On Sunday, June 10, 2012 3:37:35 PM UTC+5:30, Sam Isaacson wrote:
Before I get to my first question, firstly a big thanks to the guys putting in the effort to get this project off the ground. Only time will tell, but if the pace continues this may indeed be one of those projects that change the status quo! The story seems the same for everyone...I have been searching the web for almost two-three years for the right environment to invest my time in learning (deeply) and making my single tool of choice for data analysis. Naturally, Julia is still to young to be "the" contender but it certainly is addressing the performance shortcoming in R and Python. 

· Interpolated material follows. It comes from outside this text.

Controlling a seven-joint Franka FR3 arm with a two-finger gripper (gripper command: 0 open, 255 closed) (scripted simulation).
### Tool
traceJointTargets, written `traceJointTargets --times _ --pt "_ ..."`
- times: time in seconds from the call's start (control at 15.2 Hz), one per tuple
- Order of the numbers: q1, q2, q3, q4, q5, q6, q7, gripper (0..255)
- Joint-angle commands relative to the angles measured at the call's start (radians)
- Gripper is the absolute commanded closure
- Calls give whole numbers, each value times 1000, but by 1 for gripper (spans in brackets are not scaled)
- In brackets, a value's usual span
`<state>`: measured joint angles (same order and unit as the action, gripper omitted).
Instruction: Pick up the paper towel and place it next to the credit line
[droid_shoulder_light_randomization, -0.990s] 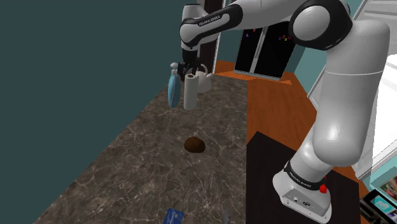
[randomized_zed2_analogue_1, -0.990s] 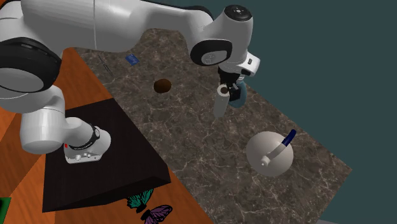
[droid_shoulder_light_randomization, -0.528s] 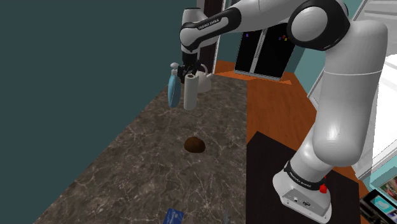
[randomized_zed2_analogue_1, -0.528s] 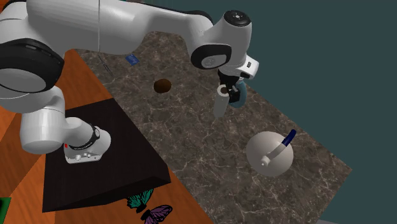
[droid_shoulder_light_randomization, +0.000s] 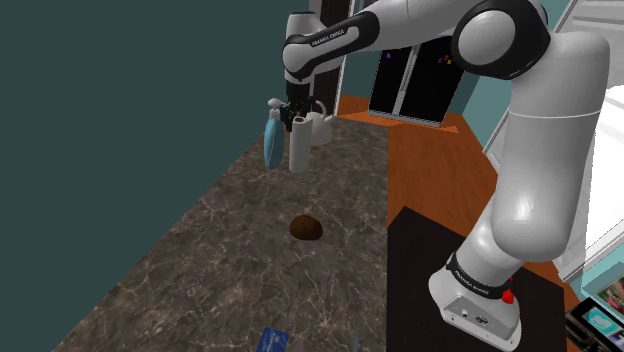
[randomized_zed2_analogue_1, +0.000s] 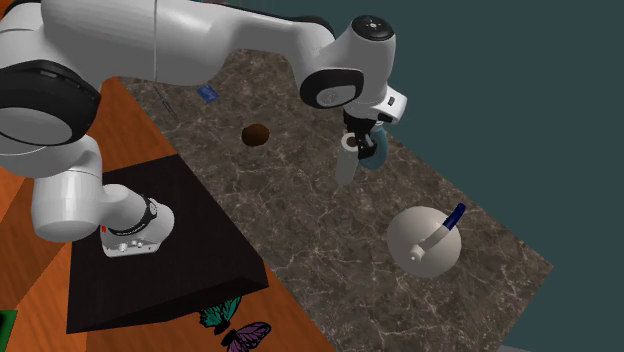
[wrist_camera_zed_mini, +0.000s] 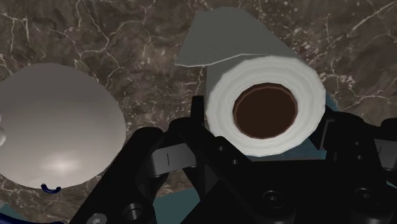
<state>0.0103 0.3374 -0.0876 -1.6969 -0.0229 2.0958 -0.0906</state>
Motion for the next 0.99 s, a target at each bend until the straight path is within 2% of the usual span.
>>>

My question. I am reading the manual, playing in the terminal REPL with the multiprocessing examples and trying to understand why the choice of multiprocessing over multithreading. If you are dealing with immutable input data (not uncommon for a data analysis workflow) then it seems wasteful/heavy to make copies of your working memory for each spawned process. Would it not be better to use threads here? What if the shared data is actually quite large? Anecdotally I have always heard that threads are lighter than processes and presumably you want to minimize overhead here?

I am aware that changing state of a shared variable can be a source of hard to find bugs. Perhaps the ability to mark a variable as immutable at the start of an operation would assist in this regard? So, temporary immutability :-)

I would love to know what the Julia team's thinking (and plans) around this issue is/are.

Patrick O'Leary

unread,
Jun 10, 2012, 9:57:59 AM6/10/12
to juli...@googlegroups.com
On Sunday, June 10, 2012 5:07:35 AM UTC-5, Sam Isaacson wrote:
My question. I am reading the manual, playing in the terminal REPL with the multiprocessing examples and trying to understand why the choice of multiprocessing over multithreading. If you are dealing with immutable input data (not uncommon for a data analysis workflow) then it seems wasteful/heavy to make copies of your working memory for each spawned process. Would it not be better to use threads here? What if the shared data is actually quite large?

There are shared memory IPC techniques which would avoid that, though they tend to be platform specific.
 
 Anecdotally I have always heard that threads are lighter than processes and presumably you want to minimize overhead here?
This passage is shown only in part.